┌────────

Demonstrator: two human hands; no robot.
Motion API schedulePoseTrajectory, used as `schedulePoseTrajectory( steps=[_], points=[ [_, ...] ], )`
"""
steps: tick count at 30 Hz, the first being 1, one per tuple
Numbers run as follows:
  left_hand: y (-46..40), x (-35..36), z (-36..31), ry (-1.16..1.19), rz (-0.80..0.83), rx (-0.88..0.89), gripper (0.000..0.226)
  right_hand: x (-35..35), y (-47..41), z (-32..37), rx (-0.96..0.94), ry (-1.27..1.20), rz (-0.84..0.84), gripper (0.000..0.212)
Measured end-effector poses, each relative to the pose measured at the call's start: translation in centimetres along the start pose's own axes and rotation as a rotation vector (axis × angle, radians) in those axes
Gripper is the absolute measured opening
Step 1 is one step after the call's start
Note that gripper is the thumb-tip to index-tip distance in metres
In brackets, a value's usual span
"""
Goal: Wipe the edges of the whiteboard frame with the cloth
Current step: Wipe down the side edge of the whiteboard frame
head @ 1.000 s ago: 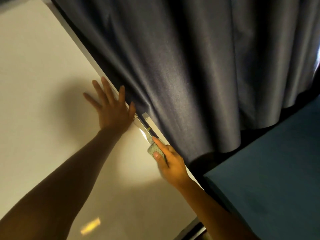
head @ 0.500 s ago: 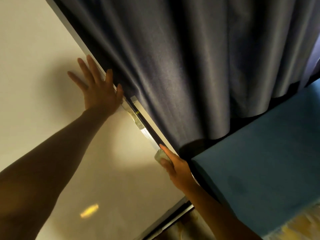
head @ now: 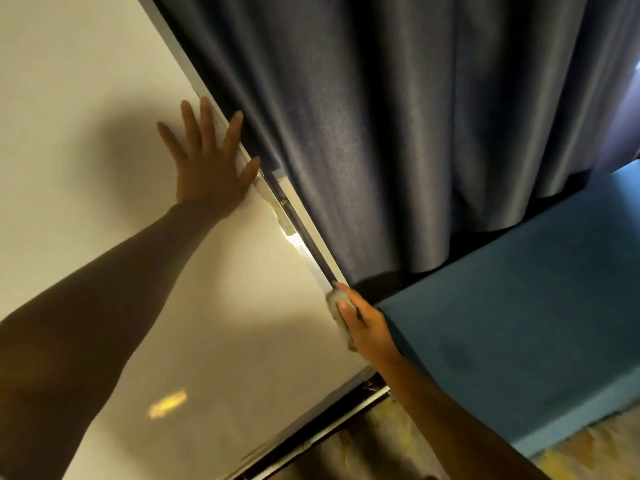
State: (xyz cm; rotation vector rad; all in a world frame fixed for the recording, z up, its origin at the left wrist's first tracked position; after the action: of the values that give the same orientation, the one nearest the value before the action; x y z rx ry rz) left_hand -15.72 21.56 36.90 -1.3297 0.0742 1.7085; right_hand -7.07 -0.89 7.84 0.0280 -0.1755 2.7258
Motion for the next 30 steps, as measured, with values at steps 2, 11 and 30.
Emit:
schedulePoseTrajectory(
  steps=[2,11,30],
  points=[
    [2.8,0.4,-0.9,0.019,-0.014,0.074,0.088,0.7,-1.3,2.3,-0.019,-0.067,-0.001,0.029],
    [13.6,4.1,-3.5,-0.127,0.122,0.364,0.089,2.6,-3.8,7.3,-0.122,0.027,-0.052,0.041],
    [13.5,7.5,-10.0,-0.066,0.007,0.083,0.094,-2.4,2.9,-6.2,-0.085,-0.164,-0.010,0.037]
  ],
)
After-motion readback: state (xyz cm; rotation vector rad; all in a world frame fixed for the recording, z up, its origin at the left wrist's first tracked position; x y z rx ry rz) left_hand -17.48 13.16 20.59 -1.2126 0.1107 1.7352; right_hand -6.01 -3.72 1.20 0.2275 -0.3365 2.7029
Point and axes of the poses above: each hand's wrist, its own y-axis away from the middle knuckle, its own x-axis out of the palm, z = x × y, the point moved 2 cm from there along -y, towards the middle knuckle, and after that the axes turned 7 degrees about z, right-handed, at the moved point
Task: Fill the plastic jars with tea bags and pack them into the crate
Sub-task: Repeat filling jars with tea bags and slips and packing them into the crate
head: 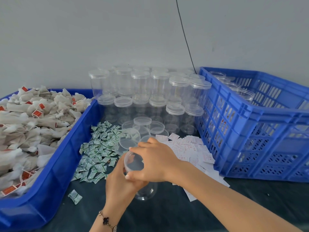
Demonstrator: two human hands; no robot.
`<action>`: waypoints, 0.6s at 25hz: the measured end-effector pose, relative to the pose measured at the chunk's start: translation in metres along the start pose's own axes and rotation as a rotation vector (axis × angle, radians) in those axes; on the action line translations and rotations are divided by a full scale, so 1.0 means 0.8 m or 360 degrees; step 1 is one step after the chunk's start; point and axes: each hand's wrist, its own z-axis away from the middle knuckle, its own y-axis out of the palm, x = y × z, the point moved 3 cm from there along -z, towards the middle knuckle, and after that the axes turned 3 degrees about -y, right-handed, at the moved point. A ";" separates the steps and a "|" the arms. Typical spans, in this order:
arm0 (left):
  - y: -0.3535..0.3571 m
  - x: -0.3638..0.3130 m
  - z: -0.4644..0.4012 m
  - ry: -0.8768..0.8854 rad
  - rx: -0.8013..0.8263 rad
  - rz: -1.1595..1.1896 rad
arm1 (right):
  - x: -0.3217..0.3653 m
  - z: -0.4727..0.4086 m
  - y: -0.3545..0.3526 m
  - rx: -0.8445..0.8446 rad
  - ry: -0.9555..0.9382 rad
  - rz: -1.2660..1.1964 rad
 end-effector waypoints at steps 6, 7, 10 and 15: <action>0.012 0.007 -0.001 0.0053 0.0003 0.0199 | -0.002 0.002 -0.004 0.0126 -0.0063 -0.0063; 0.012 0.009 -0.002 0.0075 0.0004 0.0213 | -0.002 0.002 -0.006 0.0176 -0.0088 -0.0080; 0.011 0.012 -0.004 0.0191 0.0000 0.0157 | 0.001 0.003 -0.020 0.0401 -0.0224 -0.0244; 0.017 0.014 -0.003 0.0234 0.0020 0.0226 | 0.030 -0.003 -0.038 0.0713 -0.0329 -0.0289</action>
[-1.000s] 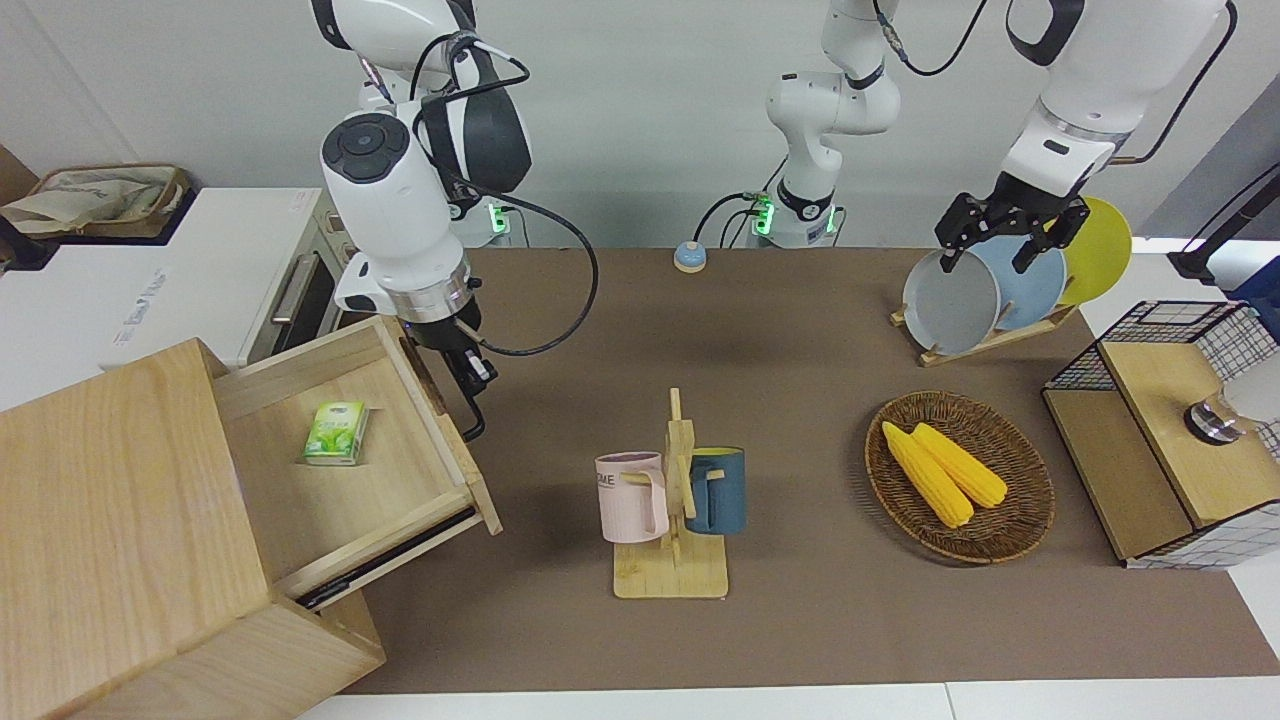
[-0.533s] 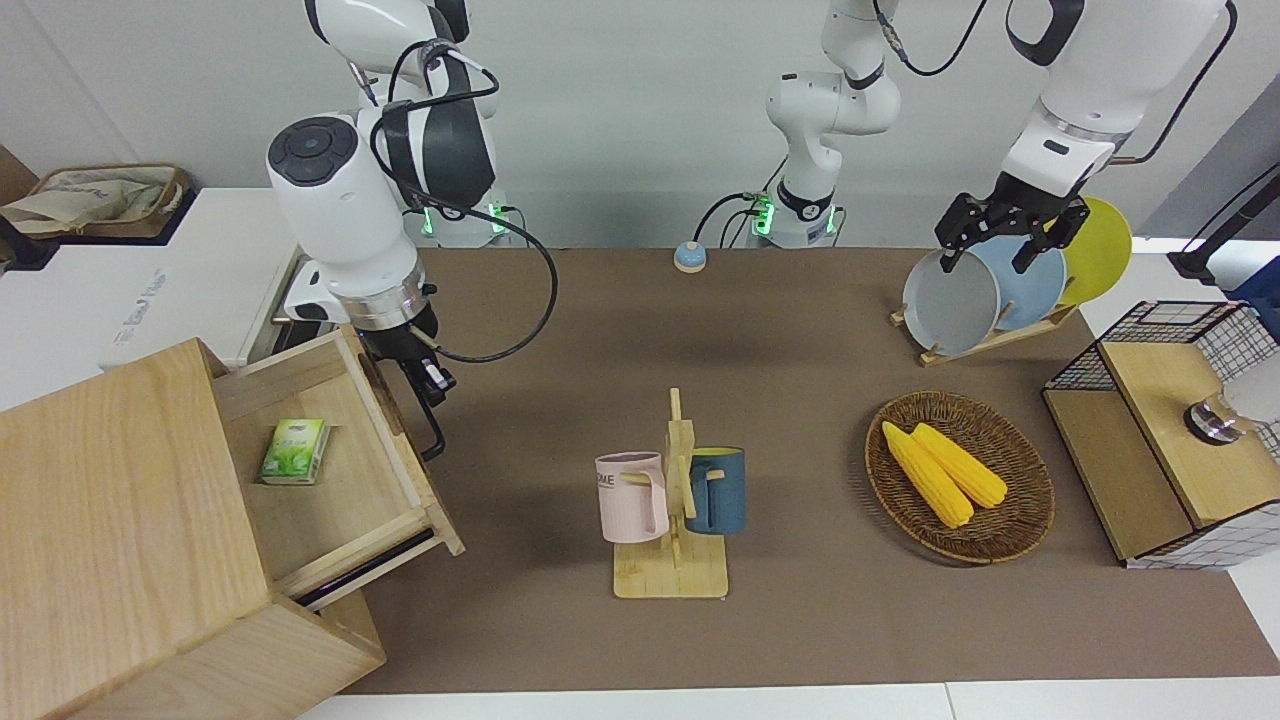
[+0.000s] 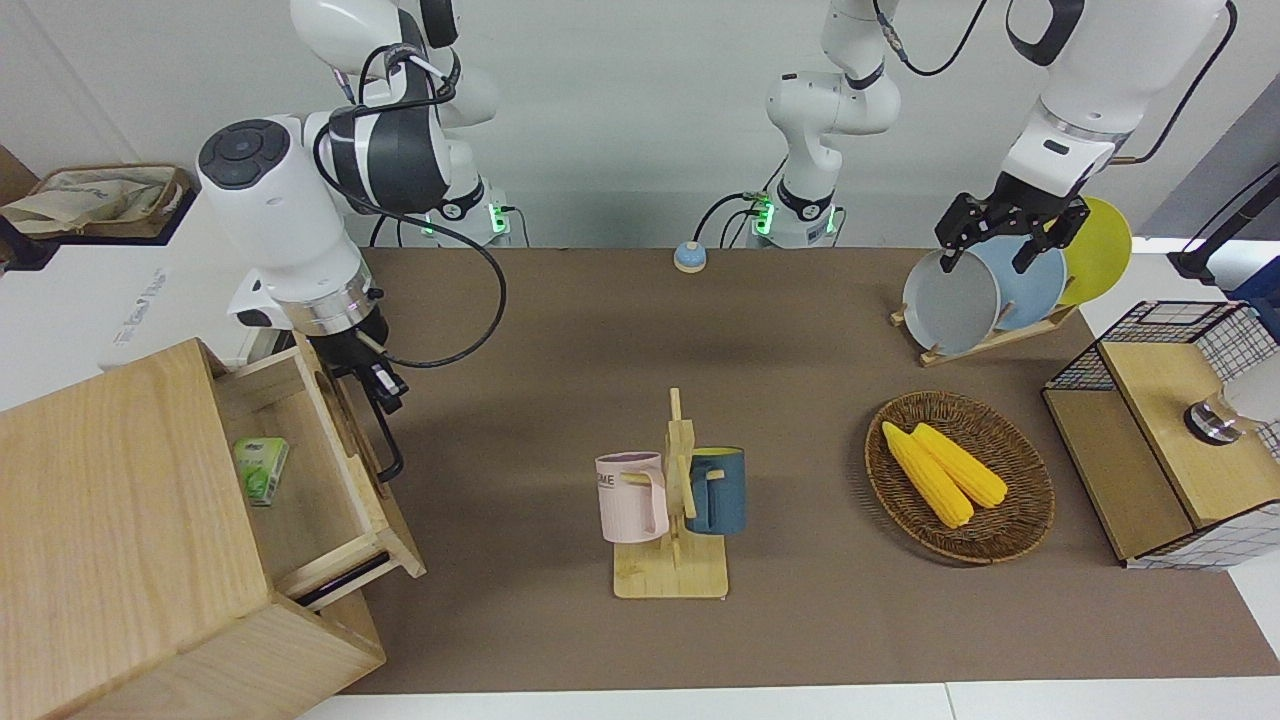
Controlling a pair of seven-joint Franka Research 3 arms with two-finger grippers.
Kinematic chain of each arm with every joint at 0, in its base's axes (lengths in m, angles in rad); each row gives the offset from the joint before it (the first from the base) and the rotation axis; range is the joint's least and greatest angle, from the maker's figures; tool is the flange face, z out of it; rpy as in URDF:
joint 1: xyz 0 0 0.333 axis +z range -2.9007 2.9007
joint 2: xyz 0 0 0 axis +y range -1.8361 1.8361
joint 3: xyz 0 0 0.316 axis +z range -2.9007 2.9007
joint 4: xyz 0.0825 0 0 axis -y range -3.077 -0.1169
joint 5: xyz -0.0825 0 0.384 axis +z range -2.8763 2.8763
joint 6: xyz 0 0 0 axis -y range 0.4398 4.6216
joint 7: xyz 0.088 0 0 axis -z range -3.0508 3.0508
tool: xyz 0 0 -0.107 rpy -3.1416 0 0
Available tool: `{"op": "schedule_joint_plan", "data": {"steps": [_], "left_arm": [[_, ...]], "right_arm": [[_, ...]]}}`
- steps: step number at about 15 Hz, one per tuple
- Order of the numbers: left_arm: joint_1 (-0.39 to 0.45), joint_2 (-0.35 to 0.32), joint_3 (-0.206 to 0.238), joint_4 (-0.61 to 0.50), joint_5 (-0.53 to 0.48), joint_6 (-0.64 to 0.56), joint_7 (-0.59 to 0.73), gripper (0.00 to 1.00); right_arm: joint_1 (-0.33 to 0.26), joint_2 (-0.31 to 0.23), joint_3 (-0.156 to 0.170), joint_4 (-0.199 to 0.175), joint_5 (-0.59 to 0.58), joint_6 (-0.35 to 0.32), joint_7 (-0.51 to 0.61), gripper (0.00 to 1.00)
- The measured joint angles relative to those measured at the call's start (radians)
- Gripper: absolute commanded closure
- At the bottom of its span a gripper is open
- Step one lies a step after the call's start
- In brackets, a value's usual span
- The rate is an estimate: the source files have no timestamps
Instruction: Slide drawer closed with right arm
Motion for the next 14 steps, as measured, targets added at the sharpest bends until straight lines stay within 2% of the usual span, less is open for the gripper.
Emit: {"op": "schedule_joint_plan", "data": {"steps": [7,14], "left_arm": [[0.0,0.0,0.0,0.0,0.0,0.0,0.0,0.0],[0.0,0.0,0.0,0.0,0.0,0.0,0.0,0.0]], "right_arm": [[-0.058,0.0,0.002,0.002,0.001,0.001,-0.013,1.0],[-0.118,0.002,-0.001,0.002,0.001,0.016,-0.124,1.0]]}}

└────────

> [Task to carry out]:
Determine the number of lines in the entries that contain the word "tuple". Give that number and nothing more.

> [Final answer]:
2